In the last few decades, a number of formal methods have been proposed to identify areas of endemism (Morrone, 1994; Crisp et al., 2001; Linder, 2001; Szumik et al., 2002; Hausdorf & Hennig, 2003) or distribution patterns akin to endemism (Dos Santos et al., 2008). There are several interesting debates on areas of endemism, including their ontological nature (Crother & Murray, 2011, 2013). Defining areas of endemism is considered fundamental for historical and ecological biogeography (Crisp et al., 2001; Crisci et al., 2003), but an additional urge to define these areas comes from conservation studies, especially in cases where the protected area systems are focusing on diversity hotspots and endemism is found outside the highly diverse regions (Orme et al., 2005; Whittaker et al., 2005; Swenson et al., 2012).
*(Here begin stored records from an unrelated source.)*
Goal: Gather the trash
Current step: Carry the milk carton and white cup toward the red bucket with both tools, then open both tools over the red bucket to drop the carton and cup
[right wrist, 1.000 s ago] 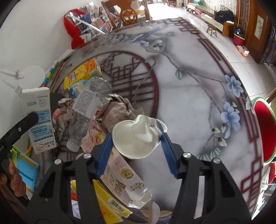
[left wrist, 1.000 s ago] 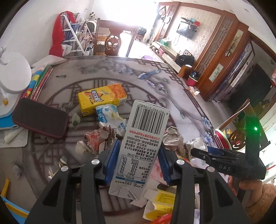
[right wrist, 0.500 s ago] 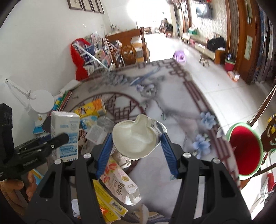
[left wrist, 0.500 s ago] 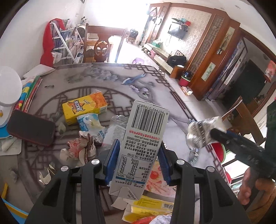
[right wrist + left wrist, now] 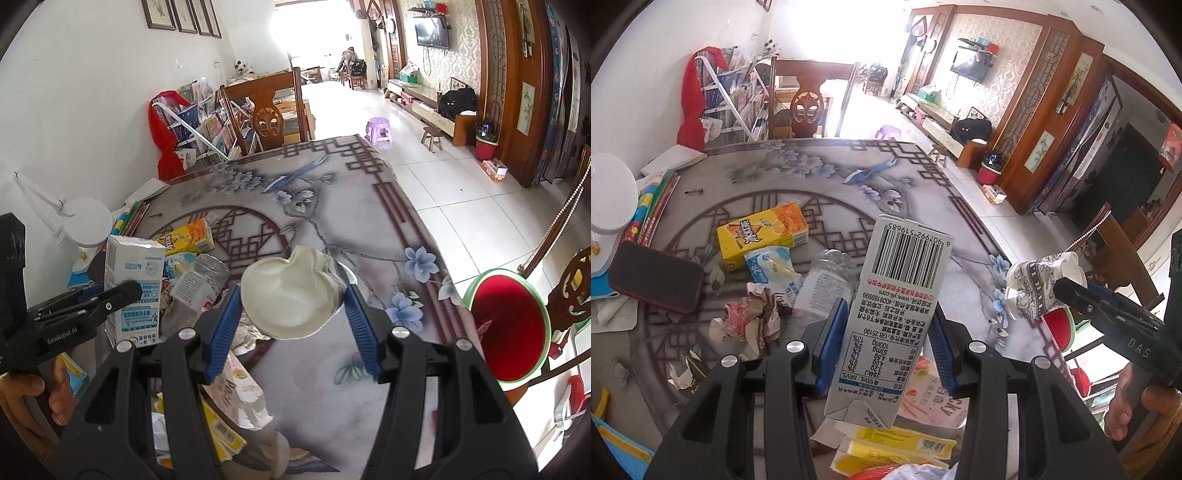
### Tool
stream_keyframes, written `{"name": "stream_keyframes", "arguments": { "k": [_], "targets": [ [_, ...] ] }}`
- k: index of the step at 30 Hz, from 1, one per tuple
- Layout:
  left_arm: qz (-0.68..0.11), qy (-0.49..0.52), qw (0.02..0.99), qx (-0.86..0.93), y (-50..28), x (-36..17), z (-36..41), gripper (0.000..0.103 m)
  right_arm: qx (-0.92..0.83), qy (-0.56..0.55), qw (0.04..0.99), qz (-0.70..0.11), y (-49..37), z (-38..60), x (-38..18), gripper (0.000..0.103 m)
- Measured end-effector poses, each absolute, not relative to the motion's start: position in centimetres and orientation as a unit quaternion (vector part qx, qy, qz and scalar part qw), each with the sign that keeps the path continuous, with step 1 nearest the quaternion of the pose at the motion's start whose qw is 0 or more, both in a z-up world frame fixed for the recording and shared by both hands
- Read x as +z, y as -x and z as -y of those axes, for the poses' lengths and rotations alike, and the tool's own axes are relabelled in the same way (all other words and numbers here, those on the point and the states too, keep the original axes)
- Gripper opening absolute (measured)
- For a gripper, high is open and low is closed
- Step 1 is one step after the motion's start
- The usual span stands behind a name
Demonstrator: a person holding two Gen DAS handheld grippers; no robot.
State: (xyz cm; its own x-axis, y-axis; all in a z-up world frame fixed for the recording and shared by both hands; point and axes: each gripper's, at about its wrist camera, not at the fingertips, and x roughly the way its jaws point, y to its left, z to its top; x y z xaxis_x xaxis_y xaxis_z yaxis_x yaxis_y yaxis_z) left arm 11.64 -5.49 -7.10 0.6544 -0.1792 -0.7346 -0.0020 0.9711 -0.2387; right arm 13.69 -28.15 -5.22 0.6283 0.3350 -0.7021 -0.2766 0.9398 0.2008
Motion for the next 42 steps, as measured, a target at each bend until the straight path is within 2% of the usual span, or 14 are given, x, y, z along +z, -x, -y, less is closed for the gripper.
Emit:
{"name": "stream_keyframes", "arguments": {
  "k": [26, 42],
  "targets": [
    [-0.407, 0.083, 0.909, -0.043, -16.5, -4.5, 20.9, 0.041, 0.165, -0.056, 0.898, -0.403, -18.7, 43.9, -6.5, 0.055],
    [-0.460, 0.052, 0.868, -0.179, -22.7, -8.8, 36.3, 0.041, 0.039, -0.113, 0.899, -0.422, -18.6, 57.6, -9.0, 0.055]
  ]
}}
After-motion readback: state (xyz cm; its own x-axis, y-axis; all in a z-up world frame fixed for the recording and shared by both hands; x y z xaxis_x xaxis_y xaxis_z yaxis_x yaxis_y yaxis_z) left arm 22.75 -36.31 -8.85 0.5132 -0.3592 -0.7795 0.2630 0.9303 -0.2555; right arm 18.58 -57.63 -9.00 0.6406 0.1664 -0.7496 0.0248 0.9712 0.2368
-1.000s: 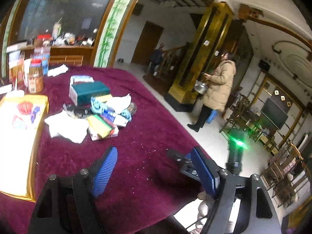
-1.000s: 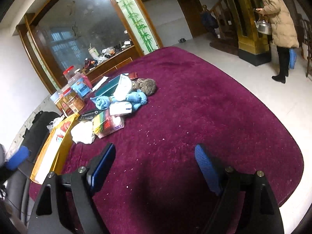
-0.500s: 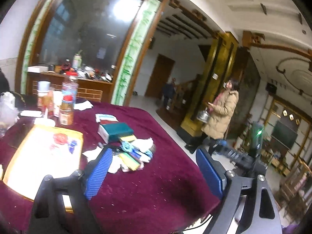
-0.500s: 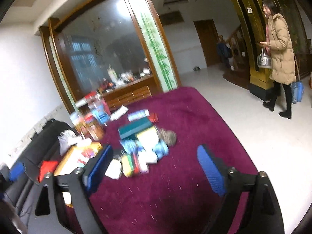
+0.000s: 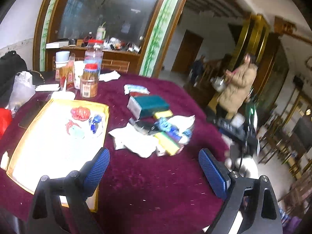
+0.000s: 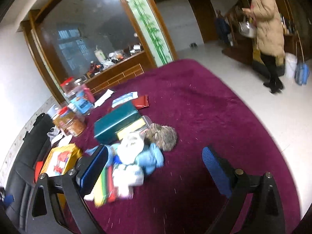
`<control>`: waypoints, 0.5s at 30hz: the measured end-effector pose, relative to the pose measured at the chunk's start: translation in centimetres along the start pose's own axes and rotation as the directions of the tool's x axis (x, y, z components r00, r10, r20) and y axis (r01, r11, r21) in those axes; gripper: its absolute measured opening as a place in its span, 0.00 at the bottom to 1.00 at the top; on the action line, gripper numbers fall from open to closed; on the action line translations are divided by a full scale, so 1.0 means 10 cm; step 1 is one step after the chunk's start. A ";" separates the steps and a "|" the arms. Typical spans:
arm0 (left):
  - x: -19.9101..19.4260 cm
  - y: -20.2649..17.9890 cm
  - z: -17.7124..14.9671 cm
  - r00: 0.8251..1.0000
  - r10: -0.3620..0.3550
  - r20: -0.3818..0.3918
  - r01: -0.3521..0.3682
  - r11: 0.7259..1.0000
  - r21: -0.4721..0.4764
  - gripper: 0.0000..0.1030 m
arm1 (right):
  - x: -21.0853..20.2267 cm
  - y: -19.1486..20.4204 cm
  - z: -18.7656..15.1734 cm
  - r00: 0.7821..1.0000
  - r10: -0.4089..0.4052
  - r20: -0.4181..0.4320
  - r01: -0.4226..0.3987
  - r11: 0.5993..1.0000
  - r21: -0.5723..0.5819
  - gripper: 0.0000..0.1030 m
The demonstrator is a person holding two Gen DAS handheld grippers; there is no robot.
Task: Organize soft objects
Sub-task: 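Reach the left gripper to the light blue cloth and grasp it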
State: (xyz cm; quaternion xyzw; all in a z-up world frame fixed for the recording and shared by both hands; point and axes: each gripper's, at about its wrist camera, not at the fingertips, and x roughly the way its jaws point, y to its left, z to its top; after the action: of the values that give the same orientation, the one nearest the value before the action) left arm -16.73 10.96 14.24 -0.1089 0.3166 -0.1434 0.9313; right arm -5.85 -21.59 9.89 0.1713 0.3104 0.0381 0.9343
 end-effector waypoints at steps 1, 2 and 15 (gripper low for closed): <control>0.11 -0.01 0.00 1.000 0.008 -0.022 -0.008 1.000 -0.004 0.92 | 0.18 -0.01 0.04 1.000 0.002 -0.010 -0.002 1.000 0.005 0.94; 0.17 -0.01 0.01 0.999 0.011 -0.036 -0.011 1.000 -0.008 0.92 | 0.32 -0.01 0.07 1.000 0.001 -0.017 -0.001 1.000 0.000 0.94; 1.98 -0.46 0.64 0.990 0.067 -0.122 -0.050 0.990 0.133 0.92 | 0.56 -0.15 0.12 0.999 0.033 -0.004 -0.033 0.999 0.004 0.94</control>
State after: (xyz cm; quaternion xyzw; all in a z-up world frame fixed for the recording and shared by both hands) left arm 1.39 0.69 9.48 -0.0296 0.3677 -0.1428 0.9184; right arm -0.68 -22.40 7.10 0.1780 0.3095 0.0534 0.9326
The various methods aimed at defining areas of endemism, differing both in details and in their general approach, have been compared and discussed elsewhere (e.g. Linder, 2001; Carine et al., 2008; Escalante et al., 2009; Casagranda et al., 2012). However, one often overlooked but important issue is that real data sets at any geographical and taxonomic scale include ambiguous or contradicting patterns, as revealed by distribution analyses if applying an optimality criterion to search for multiple equal optimal solutions (García-Barros et al., 2002; Rovito et al., 2004; Carine et al., 2008; Aagesen et al., 2009; Szumik et al., 2012).
Parsimony analysis of endemicity (PAE; Morrone, 1994) and the optimality criterion implemented in the open-source program vndm by Szumik et al. (2002) are currently the only methods that explicitly explore and present ambiguity in distribution data when searching for areas of endemism. As PAE uses algorithms from phylogenetics to search for areas of endemism, it deals with multiple optimal solutions by the use of well-known consensus techniques from that conceptual framework. However, optimality criteria developed within the context of phylogenetic analysis carry several conceptual and practical problems when applied to the definition of areas of endemism (Szumik et al., 2002). To avoid these problems, vndm (Szumik et al., 2002; Szumik & Goloboff, 2004) focuses on using an optimality criterion explicitly developed for evaluating candidate areas of endemism. The use of an optimality criterion implies that multiple candidate areas will be found in the case of data ambiguity. Authors have dealt differently with multiple solutions, either discussing a large number of areas or applying consensus techniques that have been recently made available in vndm but not formally described (e.g. Domínguez et al., 2006; Carine et al., 2008; Ferrari et al., 2010).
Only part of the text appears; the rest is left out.